PROBLEM DESCRIPTION ▸ Using the material that follows, output exactly the lines from the one containing "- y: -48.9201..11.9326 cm" through the one containing "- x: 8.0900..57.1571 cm", with both ends kept.

##### INFORMATION SHOWN #####

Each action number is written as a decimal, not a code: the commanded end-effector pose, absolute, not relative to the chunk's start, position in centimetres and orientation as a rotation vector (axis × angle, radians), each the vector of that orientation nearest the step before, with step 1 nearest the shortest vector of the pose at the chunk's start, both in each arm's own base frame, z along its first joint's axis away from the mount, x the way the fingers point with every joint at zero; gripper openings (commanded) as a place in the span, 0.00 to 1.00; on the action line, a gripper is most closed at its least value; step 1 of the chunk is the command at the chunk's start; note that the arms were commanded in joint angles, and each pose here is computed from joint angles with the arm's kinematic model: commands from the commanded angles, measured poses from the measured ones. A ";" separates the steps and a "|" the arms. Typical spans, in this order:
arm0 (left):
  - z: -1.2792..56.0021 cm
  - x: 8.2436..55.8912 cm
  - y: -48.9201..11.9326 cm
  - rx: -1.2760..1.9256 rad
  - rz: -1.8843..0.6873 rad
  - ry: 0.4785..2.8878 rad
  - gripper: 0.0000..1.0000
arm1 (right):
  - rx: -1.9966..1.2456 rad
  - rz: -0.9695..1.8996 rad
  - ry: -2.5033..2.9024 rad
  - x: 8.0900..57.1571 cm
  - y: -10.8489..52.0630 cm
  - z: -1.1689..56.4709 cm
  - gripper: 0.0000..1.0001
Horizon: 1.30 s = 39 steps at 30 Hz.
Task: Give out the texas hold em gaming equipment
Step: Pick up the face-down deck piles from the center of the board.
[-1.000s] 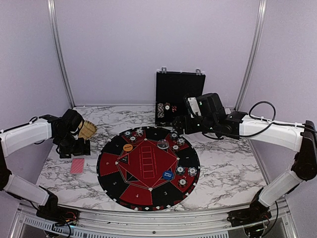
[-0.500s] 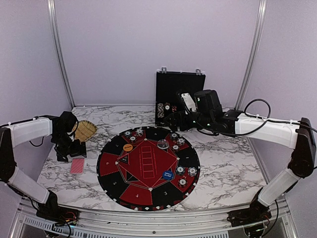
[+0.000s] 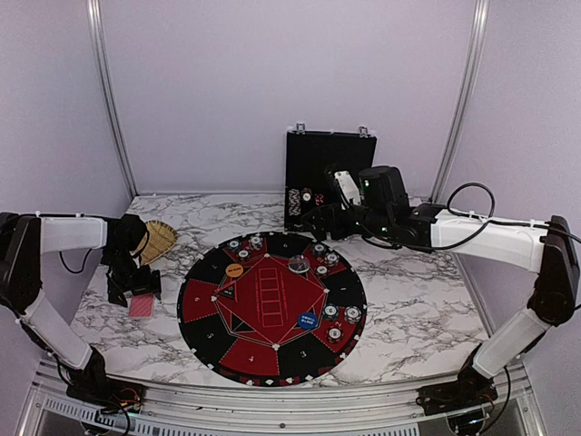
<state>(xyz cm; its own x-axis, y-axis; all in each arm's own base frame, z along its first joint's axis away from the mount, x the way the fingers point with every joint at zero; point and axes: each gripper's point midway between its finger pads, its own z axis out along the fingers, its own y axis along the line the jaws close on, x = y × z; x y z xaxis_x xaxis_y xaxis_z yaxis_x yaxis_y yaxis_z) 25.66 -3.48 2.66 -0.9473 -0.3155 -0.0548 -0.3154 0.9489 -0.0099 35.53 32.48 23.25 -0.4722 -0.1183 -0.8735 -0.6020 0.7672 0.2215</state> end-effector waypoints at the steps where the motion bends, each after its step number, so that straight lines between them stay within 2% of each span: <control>1: 1.4 25.2 -3.4 -0.501 0.002 3.084 0.99 | -0.541 0.646 1.965 35.8 31.8 24.4 0.93; 9: 0.0 24.1 -3.3 -0.536 0.024 3.129 0.98 | -0.527 0.647 1.966 35.9 30.6 24.0 0.93; 14: -0.5 23.2 -3.9 -0.555 -0.009 3.160 0.85 | -0.528 0.650 1.982 35.8 30.2 23.3 0.93; 24: -0.4 23.6 -6.2 -0.588 -0.015 3.146 0.74 | -0.532 0.658 1.958 36.0 30.0 23.5 0.93; 28: 0.0 24.2 -7.0 -0.589 -0.014 3.127 0.74 | -0.535 0.659 1.957 36.0 29.9 23.5 0.92; 31: -0.5 23.6 -6.9 -0.572 0.022 3.144 0.79 | -0.540 0.660 1.958 35.9 29.9 23.4 0.93; 39: -1.1 23.2 -5.0 -0.602 0.179 3.114 0.76 | -0.548 0.666 1.963 35.8 29.8 23.1 0.93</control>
<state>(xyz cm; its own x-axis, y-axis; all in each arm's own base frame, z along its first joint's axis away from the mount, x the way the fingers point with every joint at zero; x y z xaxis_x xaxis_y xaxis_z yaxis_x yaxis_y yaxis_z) 25.16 -6.44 1.16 -0.9352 -0.3530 -0.0267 -0.3533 0.9354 0.0096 35.75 30.10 21.41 -0.4824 -0.1179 -0.8680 -0.6035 0.7629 0.2318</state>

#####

EXERCISE RESULT ▸
  - y: -48.9201..11.9326 cm
  - rx: -1.2760..1.9256 rad
  - rz: -1.8843..0.6873 rad
  - ry: 0.4785..2.8878 rad
  - gripper: 0.0000..1.0000
arm1 (right):
  - rx: -1.9966..1.2456 rad
  - rz: -0.9695..1.8996 rad
  - ry: -2.5033..2.9024 rad
  - x: 8.0900..57.1571 cm

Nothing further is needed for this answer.